### Instructions to follow:
Give the data below again exactly, and drop each picture from it.

### Data segment:

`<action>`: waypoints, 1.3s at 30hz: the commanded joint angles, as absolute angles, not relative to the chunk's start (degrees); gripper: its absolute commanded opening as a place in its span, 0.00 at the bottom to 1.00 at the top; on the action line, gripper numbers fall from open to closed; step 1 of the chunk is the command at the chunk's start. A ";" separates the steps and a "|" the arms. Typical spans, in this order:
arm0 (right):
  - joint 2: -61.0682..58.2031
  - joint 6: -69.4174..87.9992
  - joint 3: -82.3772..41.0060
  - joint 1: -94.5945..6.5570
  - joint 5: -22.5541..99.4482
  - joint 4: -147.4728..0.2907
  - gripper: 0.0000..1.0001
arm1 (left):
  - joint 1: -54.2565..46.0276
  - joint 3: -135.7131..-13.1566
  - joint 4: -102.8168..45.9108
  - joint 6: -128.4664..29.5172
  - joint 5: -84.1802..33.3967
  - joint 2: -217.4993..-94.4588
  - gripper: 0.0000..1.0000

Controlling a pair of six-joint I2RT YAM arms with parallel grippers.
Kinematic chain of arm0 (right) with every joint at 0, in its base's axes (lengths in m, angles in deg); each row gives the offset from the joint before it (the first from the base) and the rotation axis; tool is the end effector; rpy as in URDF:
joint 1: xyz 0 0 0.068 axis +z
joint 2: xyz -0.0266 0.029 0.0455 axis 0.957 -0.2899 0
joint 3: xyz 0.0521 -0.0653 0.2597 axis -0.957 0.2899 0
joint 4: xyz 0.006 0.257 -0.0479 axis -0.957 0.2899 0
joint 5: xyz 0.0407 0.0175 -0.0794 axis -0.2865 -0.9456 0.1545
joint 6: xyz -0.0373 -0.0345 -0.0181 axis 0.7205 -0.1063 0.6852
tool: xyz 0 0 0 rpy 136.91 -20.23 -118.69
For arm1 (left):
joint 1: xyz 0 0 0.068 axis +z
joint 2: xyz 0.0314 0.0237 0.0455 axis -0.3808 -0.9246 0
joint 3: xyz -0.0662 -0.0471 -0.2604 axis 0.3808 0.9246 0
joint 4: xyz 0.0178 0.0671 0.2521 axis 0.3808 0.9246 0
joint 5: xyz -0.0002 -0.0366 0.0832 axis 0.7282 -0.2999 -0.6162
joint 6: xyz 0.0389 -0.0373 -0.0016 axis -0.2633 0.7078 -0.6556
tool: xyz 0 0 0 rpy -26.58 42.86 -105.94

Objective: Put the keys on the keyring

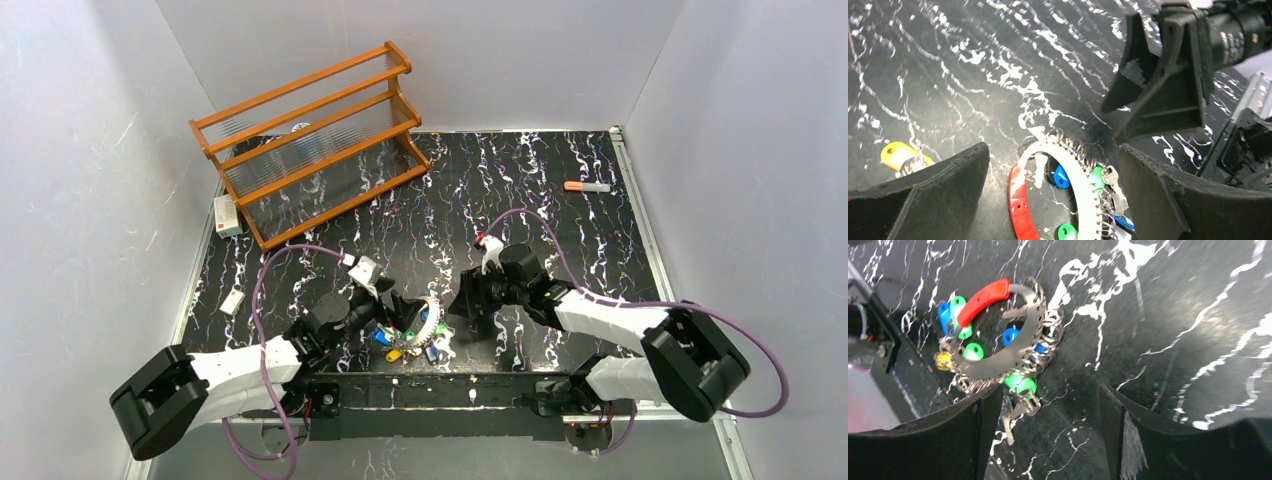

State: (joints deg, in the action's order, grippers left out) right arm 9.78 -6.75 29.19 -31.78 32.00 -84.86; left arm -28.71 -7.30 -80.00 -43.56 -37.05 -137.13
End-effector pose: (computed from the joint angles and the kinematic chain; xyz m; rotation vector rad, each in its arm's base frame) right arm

### Answer area:
`<action>`: waypoints, 1.3s at 30hz: the commanded joint angles, as absolute angles, not relative to the chunk's start (degrees); gripper: its absolute commanded opening as a place in its span, 0.00 at the bottom to 1.00 at the top; on the action line, gripper numbers fall from open to closed; step 1 of the chunk is the command at the chunk's start. A ";" separates the steps and a "|" the arms. Typical spans, in this order:
arm0 (right):
  - joint 2: -61.0682..58.2031
  - joint 6: -69.4174..87.9992
  - joint 3: -82.3772..41.0060
  - joint 1: -94.5945..6.5570
  - joint 5: -22.5541..99.4482
  - joint 4: -147.4728..0.2907
  - gripper: 0.0000..1.0001
arm1 (left):
  - joint 1: -54.2565..46.0276
  - joint 3: -135.7131..-13.1566
  - joint 4: -102.8168..45.9108
  - joint 6: -128.4664..29.5172
  - joint 5: -84.1802..33.3967
  - joint 2: -217.4993..-94.4588
  - gripper: 0.0000..1.0000

Controlling a pair of six-joint I2RT YAM arms with parallel grippers.
Kinematic chain of arm0 (right) with every joint at 0, in its base's axes (lengths in m, angles in deg); each row gives the offset from the joint before it (the first from the base) and the rotation axis; tool is the end effector; rpy as in URDF:
joint 1: xyz 0 0 0.068 axis +z
joint 2: xyz -0.0266 0.029 0.0455 axis 0.957 -0.2899 0
joint 3: xyz 0.0521 -0.0653 0.2597 axis -0.957 0.2899 0
joint 4: xyz 0.006 0.257 -0.0479 axis -0.957 0.2899 0
joint 5: xyz 0.0407 0.0175 -0.0794 axis -0.2865 -0.9456 0.1545
joint 6: xyz -0.0373 -0.0345 -0.0181 axis 0.7205 -0.1063 0.6852
tool: xyz 0 0 0 rpy 136.91 -20.23 -118.69
For arm1 (left):
joint 1: xyz 0 0 0.068 axis +z
joint 2: xyz 0.0314 0.0237 0.0455 axis -0.3808 -0.9246 0
joint 3: xyz -0.0662 -0.0471 -0.2604 axis 0.3808 0.9246 0
joint 4: xyz 0.0178 0.0671 0.2521 axis 0.3808 0.9246 0
joint 5: xyz -0.0002 -0.0366 0.0832 axis 0.7282 -0.2999 -0.6162
joint 6: xyz 0.0389 -0.0373 -0.0016 axis -0.2633 0.7078 -0.6556
tool: xyz 0 0 0 rpy -26.58 42.86 -105.94

Objective: Put the keys on the keyring


State: (joints deg, in the action's order, grippers left out) right arm 9.78 -6.75 29.19 -31.78 32.00 -84.86; left arm -28.71 -7.30 -80.00 -43.56 -37.05 -137.13
End-effector pose: (computed from the joint angles and the kinematic chain; xyz m; rotation vector rad, each in its arm's base frame) right arm

Work on the exercise is now concluded.